Wieści z meczów reprezentacji
Andy Robertson mógł mieć dobry humor po wczorajszym meczu reprezentacji Szkocji, która po rzutach karnych pokonała Izrael w półfinałowym barażu o awans do Mistrzostwo Europy, zaplanowanych na przyszły rok.
Obrońca Liverpoolu spędził na murawie pełne 90 minut. Podopieczni Steve'a Clarke'a zachowali więcej zimnej krwi w serii jedenastek, zwyciężając 5:3 na Hampden Park.
12 listopada Szkoci zagrają z Serbią i mecz ten wyłoni uczestnika EURO.
Z kolei Neco Williams i Joe Gomez pojawili się wczoraj na Wembley, a Anglicy zwyciężyli 3:0 Walijczyków. W towarzyskiej potyczce Gomez rozegrał 58 minut, z kolei boczny obrońca the Reds wszedł na plac gry w 40. minucie za Kieffera Moore'a. Trent Alexander-Arnold przesiedział całe spotkanie na ławce rezerwowych.

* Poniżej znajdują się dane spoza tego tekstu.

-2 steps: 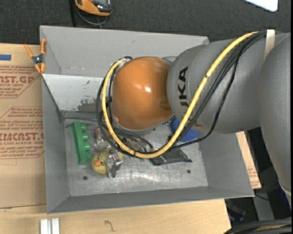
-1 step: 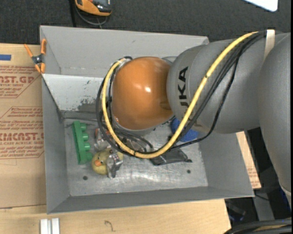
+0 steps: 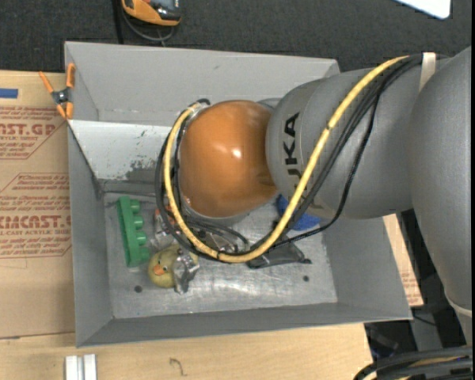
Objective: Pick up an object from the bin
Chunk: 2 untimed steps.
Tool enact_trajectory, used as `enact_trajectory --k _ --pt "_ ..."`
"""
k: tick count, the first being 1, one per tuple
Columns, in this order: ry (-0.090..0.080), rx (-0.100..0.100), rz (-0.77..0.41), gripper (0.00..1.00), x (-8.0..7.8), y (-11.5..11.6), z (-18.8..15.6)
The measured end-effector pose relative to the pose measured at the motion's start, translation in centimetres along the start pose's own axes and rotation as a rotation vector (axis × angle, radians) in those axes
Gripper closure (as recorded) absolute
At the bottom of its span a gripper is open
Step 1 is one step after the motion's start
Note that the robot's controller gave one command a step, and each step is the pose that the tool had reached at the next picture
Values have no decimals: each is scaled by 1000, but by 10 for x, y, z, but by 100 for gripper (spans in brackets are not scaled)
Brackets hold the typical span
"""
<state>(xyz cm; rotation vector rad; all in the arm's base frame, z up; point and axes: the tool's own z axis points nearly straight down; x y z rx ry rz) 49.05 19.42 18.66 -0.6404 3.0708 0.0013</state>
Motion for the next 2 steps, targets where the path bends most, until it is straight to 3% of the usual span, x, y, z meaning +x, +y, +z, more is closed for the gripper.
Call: enact_trajectory --k 1,2 --pt "1 -1 -303 100 17 -39 -126" --pt "2 -2 -304 100 17 -39 -125"
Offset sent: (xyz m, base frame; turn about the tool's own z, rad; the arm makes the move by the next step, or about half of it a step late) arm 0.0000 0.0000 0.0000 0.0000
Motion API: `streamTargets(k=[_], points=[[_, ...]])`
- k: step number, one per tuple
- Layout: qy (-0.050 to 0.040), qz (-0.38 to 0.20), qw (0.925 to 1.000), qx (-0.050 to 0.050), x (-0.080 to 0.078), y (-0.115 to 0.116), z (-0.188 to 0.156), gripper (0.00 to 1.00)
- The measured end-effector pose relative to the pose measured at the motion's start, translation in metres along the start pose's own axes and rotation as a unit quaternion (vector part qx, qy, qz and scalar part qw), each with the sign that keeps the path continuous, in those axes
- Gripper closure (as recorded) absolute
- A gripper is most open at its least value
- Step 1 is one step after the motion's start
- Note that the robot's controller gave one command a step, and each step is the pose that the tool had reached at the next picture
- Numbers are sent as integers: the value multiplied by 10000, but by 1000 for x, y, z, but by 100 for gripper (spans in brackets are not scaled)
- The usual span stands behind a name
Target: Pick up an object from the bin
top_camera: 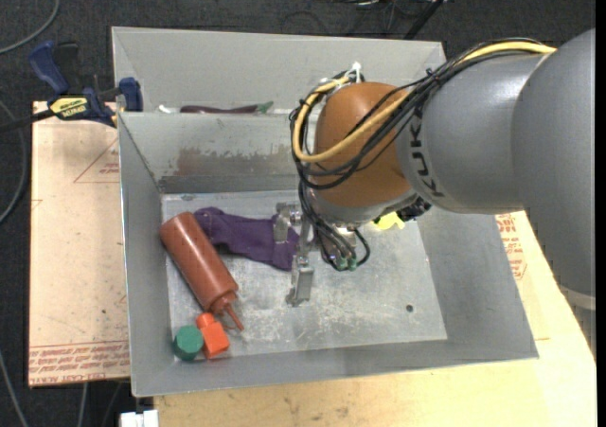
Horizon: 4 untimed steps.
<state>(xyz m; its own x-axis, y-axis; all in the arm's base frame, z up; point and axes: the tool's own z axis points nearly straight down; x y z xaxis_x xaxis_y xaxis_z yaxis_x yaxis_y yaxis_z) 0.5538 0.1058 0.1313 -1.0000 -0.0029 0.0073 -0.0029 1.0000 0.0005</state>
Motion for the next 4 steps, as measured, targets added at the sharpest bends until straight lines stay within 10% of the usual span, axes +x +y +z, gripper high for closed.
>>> streamTargets(k=[1, 2, 4], points=[[-38, 13, 10000, -4, -2, 0, -4, 0], [-45, 322, 9995, -16, -44, 26, 55, 0], [-52, 872, 9962, -17, -44, 26, 29, 0]])
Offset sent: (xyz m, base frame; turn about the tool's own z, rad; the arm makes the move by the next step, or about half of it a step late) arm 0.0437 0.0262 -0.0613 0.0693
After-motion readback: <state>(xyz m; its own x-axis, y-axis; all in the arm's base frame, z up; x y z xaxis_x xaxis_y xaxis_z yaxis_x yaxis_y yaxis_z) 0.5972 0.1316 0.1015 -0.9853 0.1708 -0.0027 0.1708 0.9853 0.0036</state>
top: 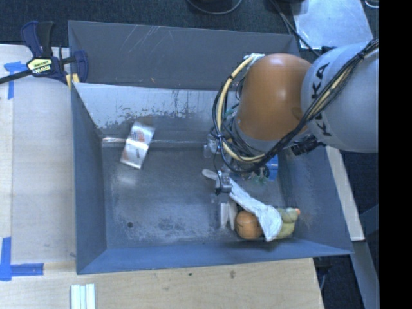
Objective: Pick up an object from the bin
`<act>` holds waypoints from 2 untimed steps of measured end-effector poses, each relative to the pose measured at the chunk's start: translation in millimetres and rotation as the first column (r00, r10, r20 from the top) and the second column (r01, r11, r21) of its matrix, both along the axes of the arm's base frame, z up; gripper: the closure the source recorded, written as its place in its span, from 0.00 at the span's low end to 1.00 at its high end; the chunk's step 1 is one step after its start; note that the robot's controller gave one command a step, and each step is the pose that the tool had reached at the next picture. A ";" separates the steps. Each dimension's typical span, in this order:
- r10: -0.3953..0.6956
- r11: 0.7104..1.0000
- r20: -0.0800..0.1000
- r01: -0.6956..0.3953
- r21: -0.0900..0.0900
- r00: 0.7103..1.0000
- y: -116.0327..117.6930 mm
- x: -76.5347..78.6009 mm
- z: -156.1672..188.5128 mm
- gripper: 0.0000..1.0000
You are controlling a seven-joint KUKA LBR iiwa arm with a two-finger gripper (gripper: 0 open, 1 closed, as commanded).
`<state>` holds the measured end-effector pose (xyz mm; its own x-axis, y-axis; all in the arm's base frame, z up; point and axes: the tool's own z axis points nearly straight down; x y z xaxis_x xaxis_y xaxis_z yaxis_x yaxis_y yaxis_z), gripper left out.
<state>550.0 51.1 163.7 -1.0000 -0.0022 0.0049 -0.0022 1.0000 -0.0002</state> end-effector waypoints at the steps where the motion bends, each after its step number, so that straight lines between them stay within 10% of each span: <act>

Byli piłkarze Liverpoolu: Conor Coady i Danny Ings strzelali bramki w tej rywalizacji.
Divock Origi wszedł na boisko po przerwie, a Belgia zremisowała 1:1 z Wybrzeżem Kości Słoniowej.
Caoimhin Kelleher przesiedział cały mecz na ławce, a Irlandia przegrała ze Słowacją po rzutach karnych półfinałowy baraż o udział w ME.
Komentarze (1)
Gdyby obie ekipy awansowaly to mielibysmy z Anglia oraz Walia 4 brytyjskie reprezentacje czyli komplet na ME.
Tego(tak z glowy)jestem w 99% pewny,ze jeszcze nie grano.
Tylko Irlandczykow szkoda ale i tak ktos musialby odpasc bo czekalby ich boj z pobratymcami z Belfastu.
Tak na marginesie to jestem ciekaw czy dozyje polaczenia sie Irlandii w calosc?
Raczej watpie ale jak bylem maly to o zburzeniu muru berlinskiego i padnieciu komuny tez nie bylo mowy.